**WHAT THE TASK REQUIRES**
Only lines with the string "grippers" should be returned from the data below.

**DATA BLOCK**
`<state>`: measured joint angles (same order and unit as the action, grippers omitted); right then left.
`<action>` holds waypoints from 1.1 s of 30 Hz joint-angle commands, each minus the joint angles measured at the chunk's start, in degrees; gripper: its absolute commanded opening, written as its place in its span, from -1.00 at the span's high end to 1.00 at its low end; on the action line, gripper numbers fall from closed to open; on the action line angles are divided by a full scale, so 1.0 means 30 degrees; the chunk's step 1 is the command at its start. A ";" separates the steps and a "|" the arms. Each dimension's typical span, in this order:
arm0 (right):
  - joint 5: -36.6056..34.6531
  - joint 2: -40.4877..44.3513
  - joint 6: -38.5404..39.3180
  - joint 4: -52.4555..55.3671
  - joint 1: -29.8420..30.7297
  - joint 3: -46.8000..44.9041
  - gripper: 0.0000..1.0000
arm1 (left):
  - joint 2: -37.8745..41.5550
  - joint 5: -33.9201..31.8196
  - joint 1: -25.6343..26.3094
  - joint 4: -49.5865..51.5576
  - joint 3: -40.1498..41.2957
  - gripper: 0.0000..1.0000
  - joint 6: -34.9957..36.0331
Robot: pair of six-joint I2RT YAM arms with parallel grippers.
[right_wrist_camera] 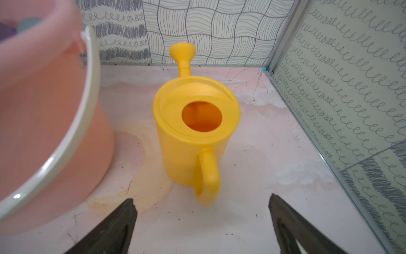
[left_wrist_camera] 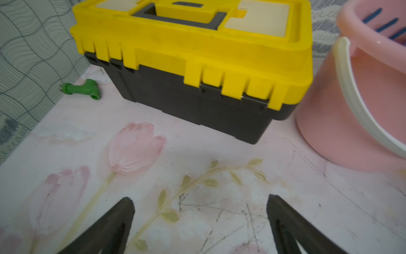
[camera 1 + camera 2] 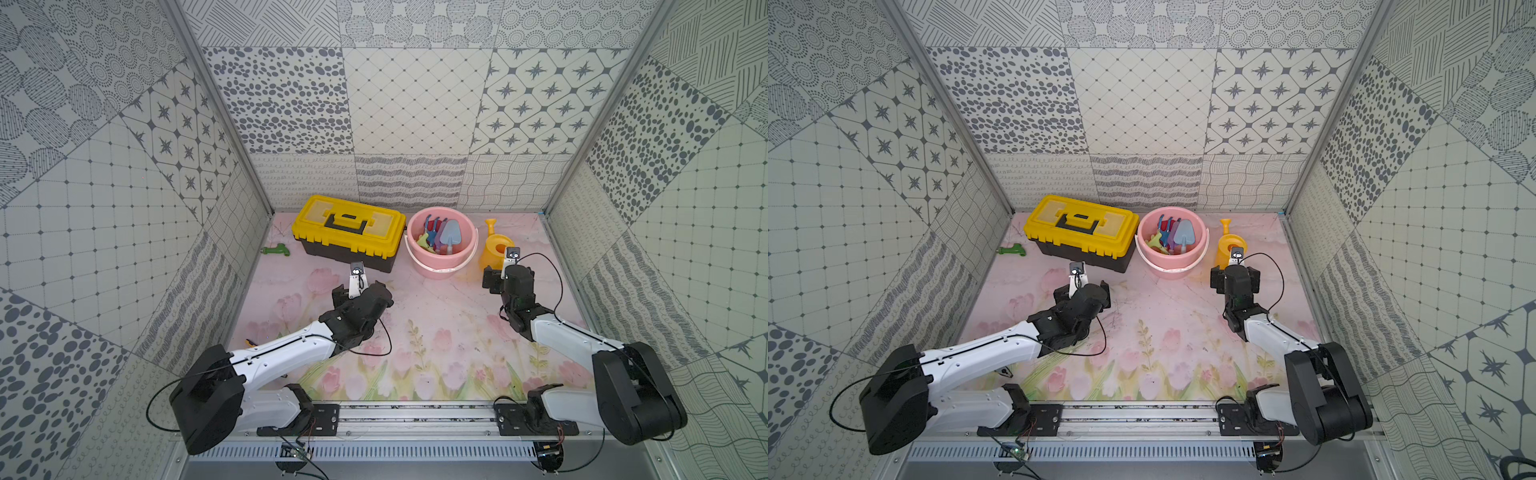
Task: Organize the gardening tools
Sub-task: Reset both arms
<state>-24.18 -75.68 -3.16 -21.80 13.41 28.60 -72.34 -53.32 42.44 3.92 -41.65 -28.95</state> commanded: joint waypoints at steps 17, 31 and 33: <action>0.2623 -0.4715 0.0949 -1.1483 -0.2054 -0.2779 -0.94 | -0.4684 0.6015 -0.9078 -1.2017 0.3322 -0.99 0.9040; 0.2730 -0.4473 0.0804 -1.0432 -0.2155 -0.2511 -0.94 | -0.5160 1.1335 -1.0948 -1.7596 0.6073 -0.99 0.9682; 0.2755 -0.4472 0.0775 -1.0346 -0.2176 -0.2433 -0.94 | -0.5123 1.2724 -1.1440 -1.7508 0.6126 -0.99 0.9550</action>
<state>-16.47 -89.58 -1.04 -50.41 7.25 20.73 -88.55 -28.01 10.20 -37.52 -24.93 -1.89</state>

**RESPONSE TO THIS EXERCISE**
`<state>`: measured joint angles (same order and unit as the action, grippers omitted); right then left.
Robot: pair of six-joint I2RT YAM arms with parallel grippers.

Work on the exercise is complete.